It is easy to downplay Donald Trump’s monumental victory. After all, the polls only underestimated Trump’s support by around 3 points, basically the same margin as in 2016 (2 points) and smaller than in 2020 (4 points). Outside of some last-minute (characteristic) panicking, Trump’s team remained consistently confident over the past several months, with no major personnel or strategic changes. The inevitability of a Trump win, however, does not undermine the shocking realignment that 2024 represents. No longer is Trump a burden for Republicans—now, the Republican Party is a burden for Trump.
In 2016, Trump underperformed candidates across the country. Republicans in the House outperformed Trump by 3 points; Senate candidates, whether establishment Republicans like Marco Rubio or Tea Party disruptors like Ron Johnson, similarly significantly outperformed Trump.1 Maybe Trump politically awakened the new, exotic (to DC insiders) blue-collar white man, but this still came with a significant downside—the loss of the imaginary “suburban white woman.”
In 2024, however, Trump outperformed the party. Senate candidates of all kinds fared worse than Trump, often by decisive margins.2 Even those who won significantly still underperformed Trump, not exactly inspiring optimism for the GOP.3 In states where the Senate race was within 5 points in either 2018 or 2024,4 Republican Senate candidates outperformed the 2018 result by a mere 8 points—just two-thirds of the 12 point shift in the generic House party vote over the same period. Trump displayed an edge over every type of Senatorial candidate.
In the House, despite the popular vote margin increasing since 2022, the Republican Party won a statistically equivalent number of seats.5 No battleground Congressional races reflected support for an alternative to Trump’s brand except, perhaps, with Larry Hogan’s endorsement of the Democratic Party.6 Anecdotally, the story of this election has been Trump downplaying the traditional Republican brand in favor of his own—running away from the pro-life position, condemning the Heritage Foundation, or campaigning with progressive Tulsi Gabbard against former Vice President Dick Cheney.

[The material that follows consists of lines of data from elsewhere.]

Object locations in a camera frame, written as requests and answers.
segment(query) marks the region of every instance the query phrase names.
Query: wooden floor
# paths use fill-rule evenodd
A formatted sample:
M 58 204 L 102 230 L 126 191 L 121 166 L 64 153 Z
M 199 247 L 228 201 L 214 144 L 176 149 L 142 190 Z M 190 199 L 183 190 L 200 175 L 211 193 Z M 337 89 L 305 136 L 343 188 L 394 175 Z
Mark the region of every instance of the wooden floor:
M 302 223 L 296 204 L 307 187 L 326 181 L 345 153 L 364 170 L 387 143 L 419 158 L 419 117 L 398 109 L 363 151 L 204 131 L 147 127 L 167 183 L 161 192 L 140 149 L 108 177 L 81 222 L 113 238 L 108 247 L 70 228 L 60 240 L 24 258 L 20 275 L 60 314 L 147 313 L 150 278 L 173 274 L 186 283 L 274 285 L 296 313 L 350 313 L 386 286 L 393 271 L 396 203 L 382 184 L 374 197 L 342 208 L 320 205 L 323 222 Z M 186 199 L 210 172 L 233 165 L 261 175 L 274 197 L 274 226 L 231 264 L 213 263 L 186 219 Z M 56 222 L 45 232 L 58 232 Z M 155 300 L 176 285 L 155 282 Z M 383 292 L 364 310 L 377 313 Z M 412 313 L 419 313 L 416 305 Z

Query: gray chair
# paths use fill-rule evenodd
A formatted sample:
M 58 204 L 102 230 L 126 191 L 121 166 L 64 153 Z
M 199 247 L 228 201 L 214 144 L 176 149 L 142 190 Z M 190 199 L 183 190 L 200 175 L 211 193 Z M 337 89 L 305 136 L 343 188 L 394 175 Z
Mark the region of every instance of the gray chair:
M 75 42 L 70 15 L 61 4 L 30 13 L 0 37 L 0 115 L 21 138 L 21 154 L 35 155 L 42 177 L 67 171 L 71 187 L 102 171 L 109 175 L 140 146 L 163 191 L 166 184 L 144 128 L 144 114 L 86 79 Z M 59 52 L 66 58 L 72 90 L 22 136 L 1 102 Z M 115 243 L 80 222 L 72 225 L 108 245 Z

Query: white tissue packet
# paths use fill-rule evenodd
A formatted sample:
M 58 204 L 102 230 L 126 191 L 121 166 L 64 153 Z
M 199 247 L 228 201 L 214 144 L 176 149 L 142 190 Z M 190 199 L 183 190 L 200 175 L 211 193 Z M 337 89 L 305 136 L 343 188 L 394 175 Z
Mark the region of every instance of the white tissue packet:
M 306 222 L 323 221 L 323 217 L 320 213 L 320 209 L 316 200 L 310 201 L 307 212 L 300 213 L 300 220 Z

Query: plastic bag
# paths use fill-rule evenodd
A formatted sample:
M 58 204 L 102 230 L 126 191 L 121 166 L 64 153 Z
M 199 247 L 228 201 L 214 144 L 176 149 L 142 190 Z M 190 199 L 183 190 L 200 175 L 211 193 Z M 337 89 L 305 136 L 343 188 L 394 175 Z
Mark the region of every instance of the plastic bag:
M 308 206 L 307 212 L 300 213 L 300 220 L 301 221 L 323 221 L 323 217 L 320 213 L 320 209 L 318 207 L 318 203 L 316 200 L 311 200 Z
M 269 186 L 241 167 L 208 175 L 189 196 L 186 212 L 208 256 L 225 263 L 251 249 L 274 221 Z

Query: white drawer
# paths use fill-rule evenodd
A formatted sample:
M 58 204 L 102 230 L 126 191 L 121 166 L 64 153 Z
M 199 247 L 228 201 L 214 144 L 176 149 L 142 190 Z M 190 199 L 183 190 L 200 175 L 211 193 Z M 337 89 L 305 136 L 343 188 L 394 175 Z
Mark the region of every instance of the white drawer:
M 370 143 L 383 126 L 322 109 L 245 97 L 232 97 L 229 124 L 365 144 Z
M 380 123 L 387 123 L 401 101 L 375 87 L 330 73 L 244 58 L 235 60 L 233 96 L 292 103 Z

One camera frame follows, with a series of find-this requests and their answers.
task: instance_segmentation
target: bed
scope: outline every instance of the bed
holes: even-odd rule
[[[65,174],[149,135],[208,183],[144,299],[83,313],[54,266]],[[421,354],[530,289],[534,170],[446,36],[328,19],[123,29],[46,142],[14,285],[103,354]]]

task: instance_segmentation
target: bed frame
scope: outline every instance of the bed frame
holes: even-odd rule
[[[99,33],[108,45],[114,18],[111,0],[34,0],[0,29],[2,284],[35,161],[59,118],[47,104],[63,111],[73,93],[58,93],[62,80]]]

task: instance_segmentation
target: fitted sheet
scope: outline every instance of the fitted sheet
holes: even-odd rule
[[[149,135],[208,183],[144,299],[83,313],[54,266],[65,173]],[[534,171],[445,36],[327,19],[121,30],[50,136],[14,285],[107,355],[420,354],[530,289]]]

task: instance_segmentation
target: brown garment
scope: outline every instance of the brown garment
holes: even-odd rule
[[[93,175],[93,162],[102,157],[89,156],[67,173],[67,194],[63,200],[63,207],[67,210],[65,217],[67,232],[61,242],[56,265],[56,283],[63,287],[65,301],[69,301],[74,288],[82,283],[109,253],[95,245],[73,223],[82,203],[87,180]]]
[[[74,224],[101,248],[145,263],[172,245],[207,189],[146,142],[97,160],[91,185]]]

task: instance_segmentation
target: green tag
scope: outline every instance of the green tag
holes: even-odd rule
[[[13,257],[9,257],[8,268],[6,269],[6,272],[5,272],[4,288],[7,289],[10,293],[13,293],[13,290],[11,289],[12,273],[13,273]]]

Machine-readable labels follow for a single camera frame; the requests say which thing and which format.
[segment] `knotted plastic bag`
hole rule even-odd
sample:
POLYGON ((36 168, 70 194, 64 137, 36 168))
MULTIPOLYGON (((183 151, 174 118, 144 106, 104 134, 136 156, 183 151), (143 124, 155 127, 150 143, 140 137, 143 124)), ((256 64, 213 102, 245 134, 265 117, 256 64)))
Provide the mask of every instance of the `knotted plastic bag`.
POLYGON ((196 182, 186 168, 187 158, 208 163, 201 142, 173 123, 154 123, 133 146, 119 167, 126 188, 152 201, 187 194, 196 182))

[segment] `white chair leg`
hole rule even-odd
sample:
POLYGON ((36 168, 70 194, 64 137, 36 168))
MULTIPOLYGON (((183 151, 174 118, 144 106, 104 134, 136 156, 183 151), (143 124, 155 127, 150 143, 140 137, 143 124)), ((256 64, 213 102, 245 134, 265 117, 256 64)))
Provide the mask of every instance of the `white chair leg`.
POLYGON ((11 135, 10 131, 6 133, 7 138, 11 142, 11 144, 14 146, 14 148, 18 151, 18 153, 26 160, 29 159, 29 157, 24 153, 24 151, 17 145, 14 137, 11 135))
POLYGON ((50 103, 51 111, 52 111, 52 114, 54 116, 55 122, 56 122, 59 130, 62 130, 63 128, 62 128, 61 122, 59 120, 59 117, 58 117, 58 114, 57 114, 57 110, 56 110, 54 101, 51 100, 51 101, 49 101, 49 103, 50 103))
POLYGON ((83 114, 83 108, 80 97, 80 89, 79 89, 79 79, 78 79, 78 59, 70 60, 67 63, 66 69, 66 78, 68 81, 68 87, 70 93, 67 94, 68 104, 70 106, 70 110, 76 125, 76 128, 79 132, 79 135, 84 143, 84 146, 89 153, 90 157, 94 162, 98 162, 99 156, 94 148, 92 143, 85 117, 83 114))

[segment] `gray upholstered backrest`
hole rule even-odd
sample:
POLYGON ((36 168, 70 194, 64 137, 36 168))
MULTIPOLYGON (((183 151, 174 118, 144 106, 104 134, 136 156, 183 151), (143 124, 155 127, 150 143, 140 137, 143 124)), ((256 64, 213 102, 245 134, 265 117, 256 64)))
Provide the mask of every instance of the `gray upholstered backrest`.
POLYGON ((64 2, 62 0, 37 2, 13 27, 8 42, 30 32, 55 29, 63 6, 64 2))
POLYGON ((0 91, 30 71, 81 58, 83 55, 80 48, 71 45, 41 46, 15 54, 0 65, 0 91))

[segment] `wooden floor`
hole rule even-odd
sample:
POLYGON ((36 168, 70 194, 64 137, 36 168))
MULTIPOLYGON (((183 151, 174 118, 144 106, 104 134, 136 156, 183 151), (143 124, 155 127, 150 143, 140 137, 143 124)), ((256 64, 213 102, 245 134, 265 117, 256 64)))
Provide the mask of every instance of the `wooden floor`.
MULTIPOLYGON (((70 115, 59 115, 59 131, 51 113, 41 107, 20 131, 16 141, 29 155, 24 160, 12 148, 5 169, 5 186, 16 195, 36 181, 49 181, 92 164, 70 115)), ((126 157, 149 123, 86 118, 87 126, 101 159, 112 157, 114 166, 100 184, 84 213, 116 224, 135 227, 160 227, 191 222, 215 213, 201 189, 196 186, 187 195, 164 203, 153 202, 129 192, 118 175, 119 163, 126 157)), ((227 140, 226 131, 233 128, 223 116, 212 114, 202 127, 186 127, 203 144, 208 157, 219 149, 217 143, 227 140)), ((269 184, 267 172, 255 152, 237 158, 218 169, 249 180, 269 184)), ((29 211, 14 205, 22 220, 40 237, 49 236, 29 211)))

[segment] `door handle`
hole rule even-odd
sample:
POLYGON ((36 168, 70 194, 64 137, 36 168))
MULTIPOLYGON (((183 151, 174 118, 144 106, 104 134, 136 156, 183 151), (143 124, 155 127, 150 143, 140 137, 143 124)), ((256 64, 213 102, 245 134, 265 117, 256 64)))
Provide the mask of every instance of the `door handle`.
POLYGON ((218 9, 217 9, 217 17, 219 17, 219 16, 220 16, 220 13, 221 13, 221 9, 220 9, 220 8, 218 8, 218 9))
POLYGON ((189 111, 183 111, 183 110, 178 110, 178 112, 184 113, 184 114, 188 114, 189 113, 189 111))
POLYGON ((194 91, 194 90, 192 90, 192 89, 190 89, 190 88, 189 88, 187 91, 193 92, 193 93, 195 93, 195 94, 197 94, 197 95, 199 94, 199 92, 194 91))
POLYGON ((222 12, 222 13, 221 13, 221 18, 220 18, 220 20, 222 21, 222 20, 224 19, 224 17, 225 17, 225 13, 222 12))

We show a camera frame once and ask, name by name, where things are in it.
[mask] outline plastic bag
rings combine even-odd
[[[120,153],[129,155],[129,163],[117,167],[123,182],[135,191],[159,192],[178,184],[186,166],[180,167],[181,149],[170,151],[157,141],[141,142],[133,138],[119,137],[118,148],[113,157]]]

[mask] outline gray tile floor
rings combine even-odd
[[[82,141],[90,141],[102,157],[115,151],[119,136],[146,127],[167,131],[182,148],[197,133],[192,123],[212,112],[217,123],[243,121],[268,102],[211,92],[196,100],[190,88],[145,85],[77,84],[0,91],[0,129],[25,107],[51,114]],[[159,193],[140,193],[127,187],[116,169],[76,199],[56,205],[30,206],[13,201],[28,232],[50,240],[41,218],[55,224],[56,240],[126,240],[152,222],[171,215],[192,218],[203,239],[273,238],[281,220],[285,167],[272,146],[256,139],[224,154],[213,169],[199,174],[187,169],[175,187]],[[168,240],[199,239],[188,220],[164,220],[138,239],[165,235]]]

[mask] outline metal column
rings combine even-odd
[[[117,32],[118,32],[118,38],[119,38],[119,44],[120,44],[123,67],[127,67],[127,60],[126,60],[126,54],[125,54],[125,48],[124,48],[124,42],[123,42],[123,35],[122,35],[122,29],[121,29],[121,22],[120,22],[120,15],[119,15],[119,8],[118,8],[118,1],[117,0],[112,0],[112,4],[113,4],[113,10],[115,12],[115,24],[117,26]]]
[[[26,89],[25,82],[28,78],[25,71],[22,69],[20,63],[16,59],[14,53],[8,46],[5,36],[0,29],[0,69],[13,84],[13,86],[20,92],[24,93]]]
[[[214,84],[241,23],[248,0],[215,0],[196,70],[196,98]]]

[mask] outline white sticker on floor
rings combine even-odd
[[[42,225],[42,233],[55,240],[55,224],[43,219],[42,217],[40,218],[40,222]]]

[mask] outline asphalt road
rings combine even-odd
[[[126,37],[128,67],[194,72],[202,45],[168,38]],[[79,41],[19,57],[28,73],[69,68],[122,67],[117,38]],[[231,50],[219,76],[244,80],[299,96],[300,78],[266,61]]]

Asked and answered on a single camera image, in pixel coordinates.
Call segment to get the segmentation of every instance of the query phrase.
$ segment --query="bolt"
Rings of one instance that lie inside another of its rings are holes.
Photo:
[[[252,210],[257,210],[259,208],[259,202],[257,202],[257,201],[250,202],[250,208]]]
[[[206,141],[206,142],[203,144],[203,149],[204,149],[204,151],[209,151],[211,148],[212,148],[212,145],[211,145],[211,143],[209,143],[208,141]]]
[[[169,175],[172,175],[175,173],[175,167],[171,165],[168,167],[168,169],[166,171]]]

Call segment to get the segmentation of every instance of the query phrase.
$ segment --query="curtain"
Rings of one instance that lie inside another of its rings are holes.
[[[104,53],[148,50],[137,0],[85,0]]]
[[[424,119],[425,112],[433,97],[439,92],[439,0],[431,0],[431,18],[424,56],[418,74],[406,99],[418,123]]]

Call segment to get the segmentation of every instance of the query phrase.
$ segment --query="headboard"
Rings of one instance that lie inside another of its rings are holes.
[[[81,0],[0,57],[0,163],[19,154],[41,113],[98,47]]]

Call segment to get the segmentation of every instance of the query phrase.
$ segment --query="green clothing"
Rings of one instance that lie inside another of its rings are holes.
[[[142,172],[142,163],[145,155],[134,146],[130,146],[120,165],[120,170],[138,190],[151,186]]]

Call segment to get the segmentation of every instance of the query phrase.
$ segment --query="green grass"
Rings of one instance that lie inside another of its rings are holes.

What happened between 2016 and 2024 for Donald Trump, perennially unpopular with a checkered past, to surpass the party of Lincoln and Reagan? To understand America’s, and the GOP’s, realignment, we must understand two tasks Trump accomplished in 2024—the charming of the middle-aged and the charming of the young.7
Let’s start with the former: it’s much simpler. Voters age 45–648 shifted toward Trump by 8 points.9 The reasons were likely purely economic—the middle-aged are old enough to have savings yet not quite old enough to retire, so inflation hits them the hardest. They thus voted against the Biden Administration, which had brought on inflation by rejecting economic consensus in favor of Elizabeth Warren-linked “heterodox economists” (read: kooks) who pushed inflationary policies after dismissing inflation as merely “transitory.”10 Hispanics, the poorest racial group in America, were most affected, leading to a 37 point rightward shift among Hispanic 45-64 year olds.11
Yet, middle-aged voters are insufficient to explain Trump’s overperformance, as many voted for both Trump and down-the-ballot Republicans. After all, why wouldn’t they? If the Democratic Party is untrustworthy on the economy, then so are Democrat Congressmen and Democrat Senators. Trump’s landslide victory was not engineered by middle-aged economic agents holding their noses but by the young.
Saying support from young voters won Trump the election may sound absurd. After all, 18-29-year-olds voted for Kamala Harris by double-digit margins.12 But this misses that those double digits represent a 13-point swing away from the Democrats since 2020. The shift becomes even starker when considering that 25-29-year-olds only voted 3 points to the right in 2020—while 18-24-year-olds shifted 22 points. These voters, around 3% of whom voted for Trump but supported Democrats for the House, are whom we postulate are the non-Republican Trumpists who made this election the landslide it was.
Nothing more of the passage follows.